# DataFrames and Series

## What are data frames?
A CSV is basically an Excel table. Just rows and columns of data. A data frame is basically the same thing as it's a data-structure that contains those rows and columns, alongside a bunch of functionality that allows us to manipulate that data. Sometimes it may be easier to think about it is like a dictionary:
```
users = {
  'username': ["Knguyen44", "AbagailW3nd"],
  'email': ["knguyen44@gmail.com", "abbyWendel@outlook.com"]
}
```
Yeah it's kind of like this. Honestly if you're familiar with SQL databases, Excel, etc. then this should be simple to see. Our data frames are just these tables but with extra cool features.

## What are series?
This is just an 'array' of data, or just column of data, so you could have a series for the 'username'. This allows you to easily access all values in the username column, and also it adds cool new functionality and features to manipulate the values of said column. Of course you can get more complex with it, but this is the base idea. You could think of a data-frame as a collection of series that are teaming up.

In [8]:
'''
+ Ex.1 Creating a dataframe from a dictionary. Another option besides reading from a csv and creating the data frame in that manner.
'''
import pandas as pd
users = {
  'username': ["Knguyen44", "AbagailW3nd"],
  'email': ["knguyen44@gmail.com", "abbyWendel@outlook.com"]
}
usersDF = pd.DataFrame(users)

'''
+ Ex.2 Selecting specific columns back. 

So in our first example, we get back a series for the username. Basically we're just getting back all of the values for the 'username' column. However in our second example 
we wanted to get back the username and email column. Since we're getting more than one column, we'd get back a data frame instead of a series.

NOTE: We're getting back 
'''
usernameSeries = usersDF["username"] # or usersDF.username; Though be careful as sometimes a column's name may have the same name as a data frame method e.g. 'count'
usernameAndEmailDataFrame = usersDF[["username", "email"]]

'''
+ Ex.3 Selecting rows with 'integer location'. 

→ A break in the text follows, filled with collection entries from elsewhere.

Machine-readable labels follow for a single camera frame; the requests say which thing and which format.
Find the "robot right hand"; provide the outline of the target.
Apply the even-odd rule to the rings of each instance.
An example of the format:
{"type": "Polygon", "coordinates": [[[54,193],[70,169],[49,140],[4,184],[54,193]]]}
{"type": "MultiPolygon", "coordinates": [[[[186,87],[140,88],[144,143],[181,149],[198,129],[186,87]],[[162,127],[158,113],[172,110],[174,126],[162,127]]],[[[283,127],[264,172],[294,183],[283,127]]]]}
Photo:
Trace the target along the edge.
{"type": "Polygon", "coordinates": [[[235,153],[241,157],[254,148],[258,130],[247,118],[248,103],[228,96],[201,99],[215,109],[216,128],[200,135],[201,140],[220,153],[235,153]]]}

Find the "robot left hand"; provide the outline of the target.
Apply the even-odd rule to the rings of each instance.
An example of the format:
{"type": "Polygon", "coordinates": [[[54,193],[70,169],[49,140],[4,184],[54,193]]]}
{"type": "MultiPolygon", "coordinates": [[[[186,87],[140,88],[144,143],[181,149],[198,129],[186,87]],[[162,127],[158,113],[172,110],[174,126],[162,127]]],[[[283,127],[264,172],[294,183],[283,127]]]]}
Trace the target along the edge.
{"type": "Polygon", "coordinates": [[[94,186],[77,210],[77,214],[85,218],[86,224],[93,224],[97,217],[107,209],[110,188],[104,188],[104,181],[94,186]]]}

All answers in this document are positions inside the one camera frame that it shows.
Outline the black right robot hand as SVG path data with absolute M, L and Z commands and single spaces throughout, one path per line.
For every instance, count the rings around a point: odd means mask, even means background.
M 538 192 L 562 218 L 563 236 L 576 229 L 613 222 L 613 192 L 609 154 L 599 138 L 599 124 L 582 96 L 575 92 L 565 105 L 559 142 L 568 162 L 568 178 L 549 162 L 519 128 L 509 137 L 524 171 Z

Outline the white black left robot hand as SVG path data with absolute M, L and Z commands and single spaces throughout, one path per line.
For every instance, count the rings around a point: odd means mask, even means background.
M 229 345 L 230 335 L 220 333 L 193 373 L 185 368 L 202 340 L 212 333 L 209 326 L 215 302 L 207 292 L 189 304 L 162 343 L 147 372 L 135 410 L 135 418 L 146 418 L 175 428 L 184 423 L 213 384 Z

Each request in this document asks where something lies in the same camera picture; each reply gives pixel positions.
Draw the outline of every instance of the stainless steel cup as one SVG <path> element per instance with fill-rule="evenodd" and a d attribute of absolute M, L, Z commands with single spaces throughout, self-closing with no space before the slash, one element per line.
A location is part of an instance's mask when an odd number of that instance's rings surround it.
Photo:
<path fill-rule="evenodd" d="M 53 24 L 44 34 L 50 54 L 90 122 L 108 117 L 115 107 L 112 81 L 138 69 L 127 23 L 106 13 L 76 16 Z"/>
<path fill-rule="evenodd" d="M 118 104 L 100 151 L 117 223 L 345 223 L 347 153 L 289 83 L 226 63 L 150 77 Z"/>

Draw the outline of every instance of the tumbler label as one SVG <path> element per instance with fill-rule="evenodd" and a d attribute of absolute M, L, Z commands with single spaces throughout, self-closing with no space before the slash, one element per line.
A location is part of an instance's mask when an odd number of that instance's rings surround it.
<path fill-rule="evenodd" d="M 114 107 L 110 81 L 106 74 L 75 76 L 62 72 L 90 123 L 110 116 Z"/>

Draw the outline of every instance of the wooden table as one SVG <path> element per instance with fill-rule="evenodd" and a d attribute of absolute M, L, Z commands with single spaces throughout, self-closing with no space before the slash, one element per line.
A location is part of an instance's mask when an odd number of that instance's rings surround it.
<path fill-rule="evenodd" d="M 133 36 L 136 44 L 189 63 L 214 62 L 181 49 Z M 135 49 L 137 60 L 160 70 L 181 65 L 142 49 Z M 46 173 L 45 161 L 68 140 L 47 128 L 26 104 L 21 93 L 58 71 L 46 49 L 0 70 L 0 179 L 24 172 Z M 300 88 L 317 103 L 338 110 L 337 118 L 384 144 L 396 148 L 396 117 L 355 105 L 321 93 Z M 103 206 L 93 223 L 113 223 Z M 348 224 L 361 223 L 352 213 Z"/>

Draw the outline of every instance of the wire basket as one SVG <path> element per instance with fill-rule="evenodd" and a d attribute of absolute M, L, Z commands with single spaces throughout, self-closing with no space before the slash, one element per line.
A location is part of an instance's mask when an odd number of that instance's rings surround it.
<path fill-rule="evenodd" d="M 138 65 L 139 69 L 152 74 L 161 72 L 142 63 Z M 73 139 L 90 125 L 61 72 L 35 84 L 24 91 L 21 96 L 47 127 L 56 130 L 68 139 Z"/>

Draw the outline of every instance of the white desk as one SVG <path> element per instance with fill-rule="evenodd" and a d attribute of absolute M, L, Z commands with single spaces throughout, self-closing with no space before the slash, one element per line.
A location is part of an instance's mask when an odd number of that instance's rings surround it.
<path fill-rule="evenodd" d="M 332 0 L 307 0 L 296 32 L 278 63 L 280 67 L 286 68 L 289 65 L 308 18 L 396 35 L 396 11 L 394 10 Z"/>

In our first example, we are returned a series with the row's information. Things such as 'username' and 'email'. The 'indices' here are the column names so 
'username' and 'email' are index values '0' and '1' respectively. This is just simple array indexing. Anyways I want only the email, so I'm going to choose 
index '1'. 

Again in the first problem we return a series since it's just one array of values, and then in the second problem we return a data frame since we're dealing with two 'arrays' or rows of values.
'''
firstUser = usersDF.iloc[0] 
emailRows = usersDF.iloc[[0, 1], [1]]


'''
+ Ex.4 Selecting rows using 'labels'. 

Basically very similar to iloc, but it seems you can see the string names when specifying the columns or 'indices'. Remember indices aren't just columns and 
will get a little more complex later on.
'''
emailAndUsernameDF = usersDF.loc[[0,1], [["email", "username"]]]



"\n+ Ex.4 Selecting rows using 'labels'.\n"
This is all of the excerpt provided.